OTHER NEWSALERT 2020's Special Offer of Quick Lookup of methamphetamine cases to determine whether there is disparity in sentencing is still available until July 3, 2024. If you have a meth case, please take advantage of this offer. However, we must give us where you went to court, your case number if possible and an outside contact’s name and telephone number. This should be someone interested in helping you with your case.
Latest Bureau of Prison’s Statistics (From BOP Website):Fair Sentencing/Retroactive Sentence Reductions 4,143 Orders Granted to date.
Elderly Offender Home Confinement 1,246. Approved to date.
First Step Act Releases 34,605 granted to date.
Compassionate Releases/Reduction in Sentences 4,726 granted to date.
Population in RRC’s 8,432.
Population in Home Confinement 4,948.
Because of the short July 4th week, Courts were not open on Thursday and Friday this week.
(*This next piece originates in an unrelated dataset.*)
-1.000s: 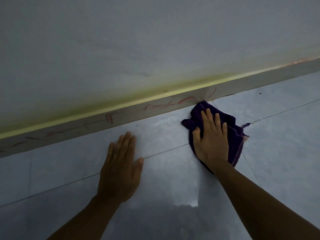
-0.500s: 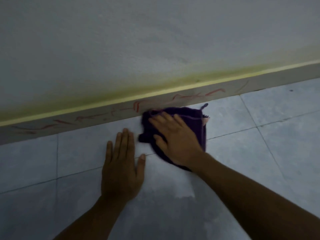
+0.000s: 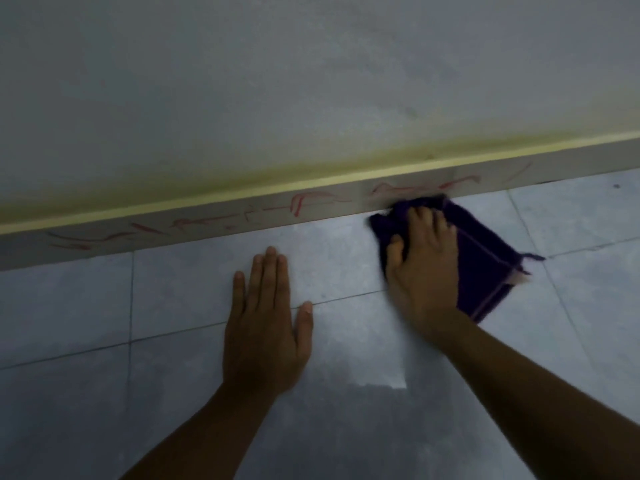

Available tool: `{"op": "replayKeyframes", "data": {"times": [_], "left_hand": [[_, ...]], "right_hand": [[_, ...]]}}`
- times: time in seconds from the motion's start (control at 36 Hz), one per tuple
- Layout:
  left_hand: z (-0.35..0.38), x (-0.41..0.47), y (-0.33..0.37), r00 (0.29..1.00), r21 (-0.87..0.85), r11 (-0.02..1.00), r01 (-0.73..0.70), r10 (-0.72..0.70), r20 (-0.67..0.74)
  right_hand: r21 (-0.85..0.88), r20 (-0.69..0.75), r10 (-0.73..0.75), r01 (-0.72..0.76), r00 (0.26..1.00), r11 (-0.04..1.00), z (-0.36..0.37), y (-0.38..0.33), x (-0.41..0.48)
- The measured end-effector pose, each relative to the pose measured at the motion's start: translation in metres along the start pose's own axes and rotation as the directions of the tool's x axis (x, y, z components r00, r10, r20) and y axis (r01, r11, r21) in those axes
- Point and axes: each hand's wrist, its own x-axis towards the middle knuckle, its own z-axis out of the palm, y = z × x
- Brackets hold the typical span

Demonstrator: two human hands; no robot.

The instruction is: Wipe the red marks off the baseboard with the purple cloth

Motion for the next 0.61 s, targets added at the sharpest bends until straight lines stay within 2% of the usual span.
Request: {"op": "replayKeyframes", "data": {"times": [0.06, 0.14, 0.28, 0.36, 0.47, 0.53, 0.61], "left_hand": [[0.001, 0.001, -0.001, 1.0, 0.012, 1.0, -0.004, 0.004, 0.008], [0.002, 0.002, -0.001, 1.0, 0.025, 1.0, 0.006, -0.006, 0.005], [0.004, 0.002, -0.001, 1.0, 0.056, 0.998, 0.014, -0.015, 0.022], [0.002, 0.003, -0.001, 0.999, 0.063, 0.998, 0.023, -0.025, 0.037], [-0.002, 0.011, 0.014, 0.997, 0.052, 0.996, -0.075, 0.073, 0.036], [0.0, 0.017, 0.029, 0.992, 0.014, 0.993, -0.115, 0.114, 0.052], [0.004, 0.021, 0.044, 0.996, -0.019, 0.998, -0.065, 0.066, 0.062]], "right_hand": [[0.006, 0.086, -0.181, 0.181, 0.98, 0.983, 0.008, -0.029, -0.012], [0.091, 0.186, -0.418, 0.408, 0.889, 0.909, 0.021, -0.06, -0.015], [0.074, 0.217, -0.498, 0.494, 0.84, 0.866, 0.015, -0.045, -0.004], [0.083, 0.165, -0.438, 0.43, 0.884, 0.899, 0.005, -0.022, -0.003], [0.016, 0.032, -0.17, 0.17, 0.985, 0.985, -0.017, 0.047, 0.013], [-0.03, -0.016, -0.042, 0.042, 0.999, 0.999, -0.032, 0.083, 0.026], [-0.035, -0.071, 0.035, -0.038, 0.997, 0.999, -0.041, 0.105, 0.038]]}}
So, it was slow in the appellate courts.
We are still receiving a great amount of people wanting to find out if there was a disparity in there case regarding methamphetamine “actual” and “mixture.” Our new FREE LOOK program for methamphetamine cases ends on July 3, 2024. We have had hundreds of inquiries, and many people are qualified. This is only for methamphetamine cases and is not the same as a detailed in-depth Written Case Evaluation (“WCE”) for all remedies available. Please be patient, we have a lot of people to get to.
For the last 30 years, we have been very successful. We can help on direct appeals, 2255 motions, 2241 Petitions, First Step Act and Compassionate
Release Motions, Earned Time Credits, DC Superior Court Petitions, State Post Conviction, Clemencies and Pardons and other specialized motions to mention a few avenues for relief we cover.
The WCE is an excellent low cost tool to see what can be done for you at any stage of the proceedings. It is thorough and detailed from day one of your case to present with our
recommendations of any remedies available to gain relief.
If you are serious about fighting your case and want us to evaluate your case to see if you may have relief coming, request a Written Case
Evaluation.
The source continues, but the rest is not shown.